Algorithm J48 (C4.5) generates decision trees that can be represented graphically. Figure 3 shows the decision tree generated for Ra,0 from the corresponding training dataset. Figure 4 shows the decision tree generated for Ra,90.

Figure 3.

Figure 3

J48 (C4.5) decision tree for Ra,0.

Figure 4.

Figure 4

J48 (C4.5) decision tree for Ra,90.

Once the models have been generated using the algorithms studied, they have been checked using the dataset shown in Table 5. The results of each algorithm for the prediction of Ra,0 are shown in Table 6 and Table 7. Likewise, the results for the prediction of Ra,90 are presented in Table 8 and Table 9. Table 10 shows the time used by each algorithm to construct and validate the models.

Table 5.

Testing dataset: results for surface roughness (Ra,0, Ra,90).

Test Ra,0 (µm) Ra,0 Class Ra,90 (µm) Ra,90 Class
1 1.026 Class1 4.462 Class1
2 1.178 Class1 2.656 Class1
3 2.064 Class1 3.97 Class1
4 1.126 Class1 7.192 Class1
5 1.984 Class1 9.24 Class1
6 1.252 Class1 8.276 Class1
7 1.026 Class1 4.462 Class1
8 1.744 Class1 7.732 Class1
9 5.906 Class2 11.408 Class1
10 3.99 Class1 12.082 Class2
11 1.182 Class1 6.392 Class1
12 1.008 Class1 6.622 Class1
13 6.466 Class2 14.002 Class2
14 0.606 Class1 6.828 Class1
15 1.846 Class1 4.758 Class1

Table 6.

Indicators to compare the models generated by the studied algorithms to predict Ra,0.

Indicator J48 Random Forest Random Tree
Correctly Classified Instances 60.00% 66.67% 80.00%
Incorrectly Classified Instances 40.00% 33.33% 20.00%
Kappa statistic −0.2162 0.1176 0.2857
Mean absolute error 0.4926 0.429 0.2
Root mean squared error 0.595 0.474 0.4472
Relative absolute error 106.60% 92.84% 43.28%
Root relative squared error 128.39% 102.29% 96.50%

Table 7.

Detailed precision parameters achieved by each algorithm for the Ra,0 prediction model.

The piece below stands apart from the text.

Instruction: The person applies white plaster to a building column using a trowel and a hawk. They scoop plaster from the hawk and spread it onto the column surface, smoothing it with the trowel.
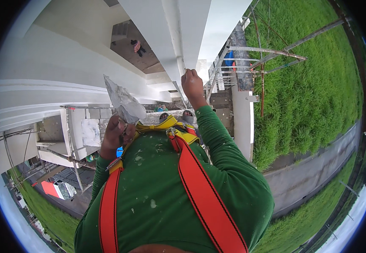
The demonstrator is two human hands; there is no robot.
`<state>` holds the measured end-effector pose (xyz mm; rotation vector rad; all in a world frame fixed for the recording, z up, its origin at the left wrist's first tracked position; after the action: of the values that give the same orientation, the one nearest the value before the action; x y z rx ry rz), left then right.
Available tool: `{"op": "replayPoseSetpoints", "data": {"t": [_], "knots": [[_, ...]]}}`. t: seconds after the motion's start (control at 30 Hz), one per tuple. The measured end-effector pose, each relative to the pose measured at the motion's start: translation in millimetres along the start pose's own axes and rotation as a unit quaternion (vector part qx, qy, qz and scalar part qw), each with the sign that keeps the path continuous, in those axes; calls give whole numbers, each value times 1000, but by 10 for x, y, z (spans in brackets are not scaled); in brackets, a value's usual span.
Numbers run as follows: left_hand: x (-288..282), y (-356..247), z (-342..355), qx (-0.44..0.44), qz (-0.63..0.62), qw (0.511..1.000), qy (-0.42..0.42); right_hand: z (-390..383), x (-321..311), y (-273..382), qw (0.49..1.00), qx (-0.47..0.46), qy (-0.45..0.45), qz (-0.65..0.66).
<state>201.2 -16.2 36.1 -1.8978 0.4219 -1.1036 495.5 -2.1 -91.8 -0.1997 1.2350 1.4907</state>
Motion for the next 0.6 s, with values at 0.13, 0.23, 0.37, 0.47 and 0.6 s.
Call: {"op": "replayPoseSetpoints", "data": {"t": [0.13, 0.23, 0.37, 0.47, 0.6], "knots": [[3, -43, -6, 1, 19, 1000, -11, 46, -524, 529, 995, -18, -25, 97], [-32, -2, 25, -19, 15, 1000, 11, 124, -1419, 1268, 968, -64, -97, 221], [70, -37, 113, -10, 49, 999, 12, 29, -2183, 2024, 926, -246, -120, 260], [132, -36, 145, -6, 75, 997, 0, 3, -2209, 2258, 894, -305, -86, 316], [200, -109, 181, 35, 69, 996, 50, -7, -1840, 2374, 875, -366, -17, 316]]}}
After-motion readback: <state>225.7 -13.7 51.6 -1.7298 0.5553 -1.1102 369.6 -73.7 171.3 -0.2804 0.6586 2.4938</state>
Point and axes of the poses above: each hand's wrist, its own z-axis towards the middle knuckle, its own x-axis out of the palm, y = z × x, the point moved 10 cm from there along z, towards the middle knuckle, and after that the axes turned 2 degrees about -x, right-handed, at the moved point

Detailed Accuracy (weighted av.) J48 Random Forest Random Tree
True Positive (TP) Rate 0.600 0.667 0.800
False Positive (FP) Rate 0.908 0.474 0.454
Precision 0.709 0.807 0.839
Recall 0.600 0.667 0.800
F-measure 0.650 0.716 0.816
MCC −0.237 0.139 0.294
ROC Area 0.154 0.692 0.673
PRC Area 0.697 0.868 0.819

Table 8.

Indicators to compare the models generated by the studied algorithms to predict Ra,90.

Indicator J48 Random Forest Random Tree
Correctly Classified Instances 73.33% 80.00% 86.67%
Incorrectly Classified Instances 26.67% 20.00% 13.33%
Kappa statistic −0.1538 −0.0976 0.5946
Mean absolute error 0.2556 0.2888 0.1333
Root mean squared error 0.4645 0.3854 0.3651
Relative absolute error 66.17% 74.57% 34.52%
Root relative squared error 116.01% 96.26% 91.20%

Table 9.

Detailed precision parameters achieved by each algorithm for the Ra,90 prediction model.

Detailed Accuracy (weighted av.) J48 Random Forest Random Tree
True Positive (TP) Rate 0.733 0.800 0.867
False Positive (FP) Rate 0.887 0.877 0.021
Precision 0.733 0.743 0.933
Recall 0.733 0.800 0.867
F-measure 0.733 0.770 0.883
MCC −0.154 −0.105 0.650
ROC Area 0.385 0.481 0.923
PRC Area 0.745 0.797 0.916

Table 10.

Time used by each algorithm to build and validate the model.

Algorithm Computing Time for Ra,0 Model (s) Computing Time for Ra,90 Model (s)
J48 0.11 0.19
Random Forest 0.05 0.34
Random Tree 0.01 0.01

The J48 algorithm allows for the generation of simple trees that can be easily understood and interpreted, as seen in Figure 3 and Figure 4. In these trees, it is clear which parameters are most important to reduce Ra,0 (PA, LH, F) and Ra,90 (F, PS, LH). However, the models created by means of the J48 algorithm are those that adjust the worst to the test data, as seen in Table 6 and Table 8: a 60.00% success rate for Ra,0; a 73.33% success rate for Ra,90; and a negative kappa statistic in both cases. Table 7 and Table 9 show that the precision for the models created using the J48 algorithm is lower than that achieved by the rest of the models, and that the value of the area under the ROC is very low.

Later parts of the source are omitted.